Mike Tyson I heard makes a pretty punchy eq. Though hes lost favor with some for having a little too much bite. Punchy eq? SSL maybe? I don't know if punchy is a word of hand I would think to associate with Eqs.
 
abechap024 said:
Mike Tyson I heard makes a pretty punchy eq. Though hes lost favor with some for having a little too much bite. Punchy eq? SSL maybe? I don't know if punchy is a word of hand I would think to associate with Eqs.

I think the question is (simplified, so correct me if I'm wrong): What, from a design point of view, gives an EQ the characteristic of being punchy?

I also have trouble figuring out exactly how an EQ could be 'punchy'. Maybe an answer could have something to do with the location of the bands and their Q?

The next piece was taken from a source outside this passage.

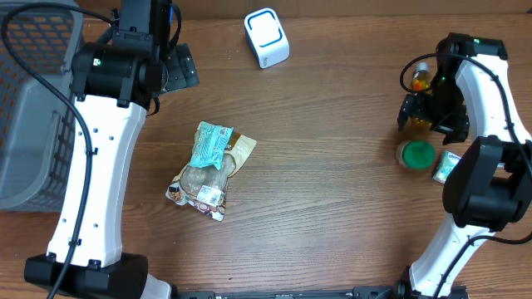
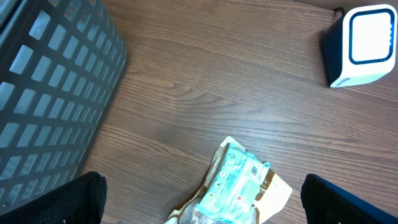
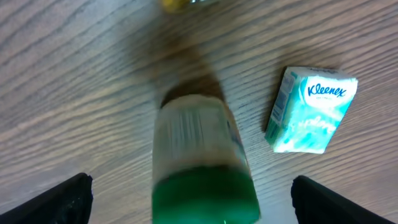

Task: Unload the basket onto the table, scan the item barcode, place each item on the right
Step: 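Release the jar and move the right gripper over the snack bag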

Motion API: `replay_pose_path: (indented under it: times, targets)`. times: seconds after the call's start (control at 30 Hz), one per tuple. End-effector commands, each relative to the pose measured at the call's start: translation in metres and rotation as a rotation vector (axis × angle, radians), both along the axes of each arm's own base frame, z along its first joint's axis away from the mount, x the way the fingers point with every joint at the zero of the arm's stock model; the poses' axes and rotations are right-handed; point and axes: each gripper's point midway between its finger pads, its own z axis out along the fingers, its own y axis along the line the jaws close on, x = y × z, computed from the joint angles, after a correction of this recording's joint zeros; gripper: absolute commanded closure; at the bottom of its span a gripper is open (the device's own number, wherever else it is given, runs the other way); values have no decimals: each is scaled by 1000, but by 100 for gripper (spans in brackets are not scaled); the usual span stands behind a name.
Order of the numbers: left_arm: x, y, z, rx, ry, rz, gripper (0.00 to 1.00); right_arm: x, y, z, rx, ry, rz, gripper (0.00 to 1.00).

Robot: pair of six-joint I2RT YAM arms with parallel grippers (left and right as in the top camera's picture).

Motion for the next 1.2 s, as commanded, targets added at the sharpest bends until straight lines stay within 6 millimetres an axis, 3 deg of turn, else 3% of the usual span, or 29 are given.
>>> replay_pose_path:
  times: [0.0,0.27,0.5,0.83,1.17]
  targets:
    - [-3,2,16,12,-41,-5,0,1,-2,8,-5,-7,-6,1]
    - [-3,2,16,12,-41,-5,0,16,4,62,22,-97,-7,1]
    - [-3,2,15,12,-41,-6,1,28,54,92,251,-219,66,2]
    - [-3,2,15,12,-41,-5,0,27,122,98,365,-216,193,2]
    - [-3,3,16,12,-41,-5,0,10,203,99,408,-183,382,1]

My thought is somewhat opposite of the way the question is asked. I would think that the speed of the amps used (if an active EQ) wouldn't so much be able to improve punchiness, but moreso preserve the transients.

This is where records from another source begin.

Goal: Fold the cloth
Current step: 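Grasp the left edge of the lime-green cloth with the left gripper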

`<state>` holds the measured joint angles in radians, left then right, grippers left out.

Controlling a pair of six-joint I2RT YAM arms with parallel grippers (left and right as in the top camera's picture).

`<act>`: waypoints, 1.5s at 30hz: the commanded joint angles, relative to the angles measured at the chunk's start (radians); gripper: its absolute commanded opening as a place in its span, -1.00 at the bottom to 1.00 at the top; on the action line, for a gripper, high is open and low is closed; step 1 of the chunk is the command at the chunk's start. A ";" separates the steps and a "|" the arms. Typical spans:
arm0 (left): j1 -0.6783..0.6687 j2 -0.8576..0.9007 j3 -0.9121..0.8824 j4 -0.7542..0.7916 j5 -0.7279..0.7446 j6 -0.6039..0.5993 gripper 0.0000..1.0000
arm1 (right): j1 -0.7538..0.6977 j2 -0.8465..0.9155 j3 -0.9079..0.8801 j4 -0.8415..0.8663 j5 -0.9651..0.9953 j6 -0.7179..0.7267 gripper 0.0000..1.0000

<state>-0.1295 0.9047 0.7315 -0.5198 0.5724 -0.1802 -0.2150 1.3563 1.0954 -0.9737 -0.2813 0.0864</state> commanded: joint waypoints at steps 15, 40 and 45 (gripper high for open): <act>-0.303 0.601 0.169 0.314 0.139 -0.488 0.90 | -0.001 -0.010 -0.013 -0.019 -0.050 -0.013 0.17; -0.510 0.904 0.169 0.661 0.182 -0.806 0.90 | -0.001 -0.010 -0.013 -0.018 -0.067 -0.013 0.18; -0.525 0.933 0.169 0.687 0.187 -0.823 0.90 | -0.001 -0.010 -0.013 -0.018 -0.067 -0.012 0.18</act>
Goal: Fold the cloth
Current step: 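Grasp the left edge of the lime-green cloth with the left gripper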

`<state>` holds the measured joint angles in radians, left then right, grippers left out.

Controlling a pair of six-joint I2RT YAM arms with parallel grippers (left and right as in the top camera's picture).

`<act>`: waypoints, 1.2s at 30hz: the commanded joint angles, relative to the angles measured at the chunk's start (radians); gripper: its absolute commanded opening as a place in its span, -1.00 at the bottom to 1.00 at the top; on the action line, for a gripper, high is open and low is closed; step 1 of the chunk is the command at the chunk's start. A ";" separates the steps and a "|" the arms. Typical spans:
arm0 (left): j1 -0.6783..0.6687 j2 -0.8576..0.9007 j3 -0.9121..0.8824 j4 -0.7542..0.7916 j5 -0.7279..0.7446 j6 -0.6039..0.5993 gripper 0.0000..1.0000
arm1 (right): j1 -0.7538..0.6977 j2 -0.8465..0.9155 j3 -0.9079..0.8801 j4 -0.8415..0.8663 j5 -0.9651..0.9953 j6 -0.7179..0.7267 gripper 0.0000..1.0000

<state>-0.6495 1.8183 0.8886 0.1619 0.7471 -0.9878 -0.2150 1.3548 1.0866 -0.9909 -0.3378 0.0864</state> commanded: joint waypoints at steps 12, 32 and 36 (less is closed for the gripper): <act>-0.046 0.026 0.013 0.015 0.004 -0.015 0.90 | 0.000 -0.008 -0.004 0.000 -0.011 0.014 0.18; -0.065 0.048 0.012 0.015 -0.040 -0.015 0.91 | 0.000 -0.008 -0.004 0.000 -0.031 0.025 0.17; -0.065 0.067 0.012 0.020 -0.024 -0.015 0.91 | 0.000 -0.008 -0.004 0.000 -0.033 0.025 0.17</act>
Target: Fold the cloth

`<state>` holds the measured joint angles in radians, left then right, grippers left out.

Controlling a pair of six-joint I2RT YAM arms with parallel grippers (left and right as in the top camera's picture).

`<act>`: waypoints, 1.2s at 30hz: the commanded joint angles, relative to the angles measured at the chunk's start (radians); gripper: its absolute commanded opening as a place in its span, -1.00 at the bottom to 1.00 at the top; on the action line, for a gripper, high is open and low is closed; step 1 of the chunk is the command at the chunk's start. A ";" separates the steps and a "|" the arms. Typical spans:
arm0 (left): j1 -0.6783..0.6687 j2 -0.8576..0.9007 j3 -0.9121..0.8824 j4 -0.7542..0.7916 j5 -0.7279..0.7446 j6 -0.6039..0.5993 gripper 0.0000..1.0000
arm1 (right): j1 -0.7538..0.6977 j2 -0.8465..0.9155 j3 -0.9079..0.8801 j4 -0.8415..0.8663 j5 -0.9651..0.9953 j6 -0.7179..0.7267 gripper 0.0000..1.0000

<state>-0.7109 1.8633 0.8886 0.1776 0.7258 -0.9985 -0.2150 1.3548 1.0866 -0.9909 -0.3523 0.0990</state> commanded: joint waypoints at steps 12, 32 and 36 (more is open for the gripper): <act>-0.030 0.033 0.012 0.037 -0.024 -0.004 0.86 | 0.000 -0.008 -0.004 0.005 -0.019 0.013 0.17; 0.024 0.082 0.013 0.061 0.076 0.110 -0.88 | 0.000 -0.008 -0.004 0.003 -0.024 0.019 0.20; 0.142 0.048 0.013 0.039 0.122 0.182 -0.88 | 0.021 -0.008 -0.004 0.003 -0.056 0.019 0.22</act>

Then again, maybe some equalizer circuits act as a sort of compressor on a much more subtle scale. I suppose the speed of the amp could work as an attack type function creating a sort of frequency dependent 'thwap!' that seems to give a compressors it's punchiness (among other things).

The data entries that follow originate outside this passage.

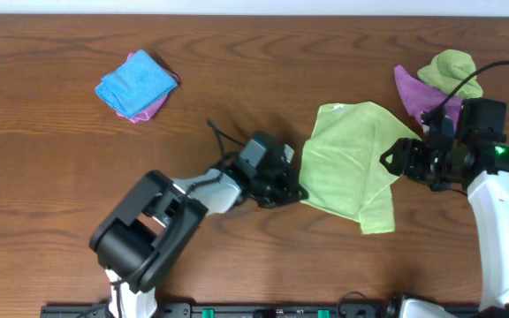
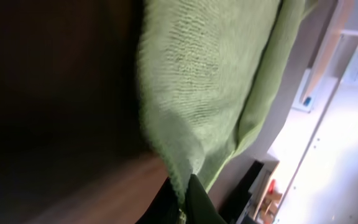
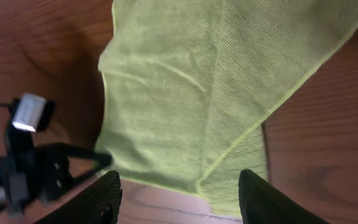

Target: Fold the cloth

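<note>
A lime green cloth [image 1: 347, 163] lies on the wooden table, partly doubled over along its right side. My left gripper [image 1: 297, 190] is shut on the cloth's lower left corner; in the left wrist view the dark jaws [image 2: 182, 202] pinch the cloth [image 2: 216, 81] edge. My right gripper [image 1: 396, 163] hovers open over the cloth's right edge. In the right wrist view the cloth [image 3: 185, 93] spreads ahead of my right gripper [image 3: 179, 202], with nothing between its fingers, and the left gripper [image 3: 95, 160] shows at the corner.
A folded blue cloth [image 1: 135, 86] on a pink one sits at the back left. A crumpled purple cloth [image 1: 412, 88] and another green cloth [image 1: 453, 71] lie at the back right, just behind my right arm.
My left gripper was open beside the cloth's lower left corner; now it is shut on that corner, and the lower edge has shifted slightly. The right gripper has stayed put.
My left gripper was first open, far to the left of the cloth. Then it was open at the cloth's left edge, then beside the lower left corner. Now it grips that corner. My right gripper stayed open at the right edge throughout.
</note>
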`<state>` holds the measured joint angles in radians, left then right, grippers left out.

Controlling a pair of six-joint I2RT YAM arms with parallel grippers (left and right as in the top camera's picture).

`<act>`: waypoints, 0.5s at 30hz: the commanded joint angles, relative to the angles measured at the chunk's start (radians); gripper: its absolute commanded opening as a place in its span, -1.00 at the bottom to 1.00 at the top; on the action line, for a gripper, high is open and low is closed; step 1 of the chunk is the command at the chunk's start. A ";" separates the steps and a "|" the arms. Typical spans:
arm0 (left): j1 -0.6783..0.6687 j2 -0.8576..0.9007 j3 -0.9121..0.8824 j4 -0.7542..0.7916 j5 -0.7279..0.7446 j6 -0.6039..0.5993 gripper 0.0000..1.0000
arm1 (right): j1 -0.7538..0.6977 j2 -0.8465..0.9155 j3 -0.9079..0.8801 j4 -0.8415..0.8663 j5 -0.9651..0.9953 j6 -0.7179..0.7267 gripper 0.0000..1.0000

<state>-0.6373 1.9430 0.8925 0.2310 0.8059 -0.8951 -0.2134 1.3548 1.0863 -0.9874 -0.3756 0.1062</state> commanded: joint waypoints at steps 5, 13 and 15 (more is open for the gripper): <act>0.187 -0.095 0.009 -0.155 0.052 0.209 -0.88 | 0.077 -0.008 -0.004 0.000 -0.033 0.012 0.25; 0.326 -0.210 0.009 -0.524 -0.027 0.465 -0.88 | 0.201 -0.008 -0.004 0.020 -0.032 0.012 0.26; 0.360 -0.232 0.009 -0.624 -0.060 0.513 -0.88 | 0.229 -0.003 -0.005 0.019 -0.032 0.012 0.27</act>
<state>-0.3103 1.7439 0.8967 -0.3382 0.7994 -0.5045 -0.0147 1.3548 1.0851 -0.9691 -0.3962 0.1066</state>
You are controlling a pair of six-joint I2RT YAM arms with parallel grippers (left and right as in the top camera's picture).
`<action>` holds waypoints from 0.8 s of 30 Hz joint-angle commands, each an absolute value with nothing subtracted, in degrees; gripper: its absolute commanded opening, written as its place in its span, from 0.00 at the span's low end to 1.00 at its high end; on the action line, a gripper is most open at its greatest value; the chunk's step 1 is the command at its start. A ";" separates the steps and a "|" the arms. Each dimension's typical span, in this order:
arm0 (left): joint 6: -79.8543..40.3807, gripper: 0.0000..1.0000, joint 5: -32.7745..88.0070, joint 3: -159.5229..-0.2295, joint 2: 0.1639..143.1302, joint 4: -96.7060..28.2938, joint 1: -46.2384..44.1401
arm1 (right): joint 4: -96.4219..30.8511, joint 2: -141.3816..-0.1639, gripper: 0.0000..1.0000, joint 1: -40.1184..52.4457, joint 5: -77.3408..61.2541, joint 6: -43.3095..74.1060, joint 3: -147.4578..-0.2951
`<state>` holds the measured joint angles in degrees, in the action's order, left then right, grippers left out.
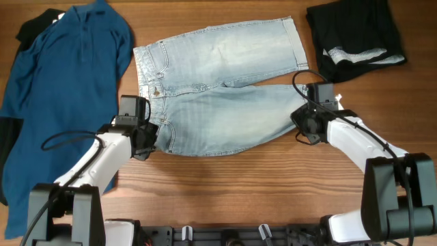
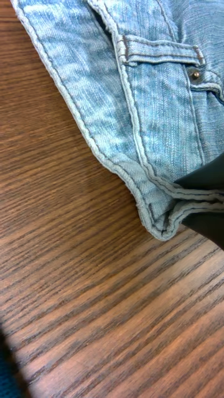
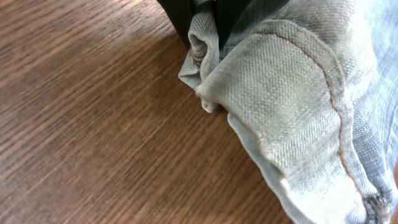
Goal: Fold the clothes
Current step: 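Move both grippers to the lower edge of the shorts and grasp it, then lift the right leg hem with the right gripper and fold it up toward the waistband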
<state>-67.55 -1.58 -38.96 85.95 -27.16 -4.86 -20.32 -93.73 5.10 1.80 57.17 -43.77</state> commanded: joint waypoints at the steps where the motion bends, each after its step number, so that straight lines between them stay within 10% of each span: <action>1: -61.82 0.04 -3.46 -40.95 80.58 -29.43 -4.60 | -25.76 -92.25 0.04 2.17 -1.41 47.97 -44.77; 17: -56.99 0.04 4.95 -43.31 46.22 -60.47 -4.64 | -58.76 -55.24 0.04 -7.64 -9.54 35.24 -50.96; 24: -58.17 0.04 -0.08 -43.31 46.00 -64.40 -4.64 | -52.49 -61.39 0.04 -7.57 -9.32 32.97 -57.98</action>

Hopefully someone more knowledgeable than myself can chime in! ;D
 
Yes, when you boost the kick at 50 and suck out the low mids boost at 3k and the kick is smashing right through your head. Sucking the breath righ out of your lungs. You know, punch! Nuts!
 
HI,


    which eq is "punching your nuts"? If you tell us which make is doing it for you, then someone here will surely be able to comment as to the merits of its design. We all like different eq's to do the same job, so your idea of what is "punchy"( not an adjective i would use to describe an eq!) is possibly completely different to mine. Personally, for da kick drum, I reach for any one of a number of favourites, including Neve(1081, 1084, 1073,) Pultec, tube or ss, or just the good ol' SSL . . . . horses for courses, and you couldn't get much more diverse in design terms than these!


  . . .  That is a very general question, if I might make so bold!


    Kindest regards,


        ANdyP
 
1. The bass drum's sound itself has to allow for the experience of "punch".
2. The monitors and acoustics must allow for the experience of "punch".
3. The eq must be good.

I've never experienced an eq as being punchy. I have experienced recorded tracks that was difficult to get the right punch out of. I have experienced monitor systems that sounded really good but still didn't deliver "punch" and then we learned about frequency masking, lowered the very low lows on the system appr. 6 dB and then we had all the punch ion the world. I have experienced rooms that prevented the experience of "punch" and how much bass trapping helped on that.

In short, in my experience, if you miss "punch" in your eq then the problem is probably anything BUT your eq.
 
The room and the monitors etc don't make an eq more or less punchy. Just being able to hear it would. But let's assume I own a world class studio. That way we have a constant.
If you wouldn't describe eq's as punchy, then how do you determine what settings to use on the eq? For say a kIckdrum on a punk rock band. You want that kick to be punchy and have lots of attack, these are things that you would use an eq to do, not a compressor. True, the source is all important, a good musician playing a great instrument with a great mic, pre, converters, Daw, monitors, room acoustics, etc is where you start, but I mean after that, assuming that you have all these things done, what makes one eq punchier, or what eq would you use for this Travis barker kickdrum track and why?
 
for travis barker, if you listen to the song in my brewery post called there is no god, note how his drums sounds like shit.  In that case it sounds like they compressed them to death or triggered samples.


if you really wanna find a a punchy eq, they get a few eq's together, put them at the same setting and listen.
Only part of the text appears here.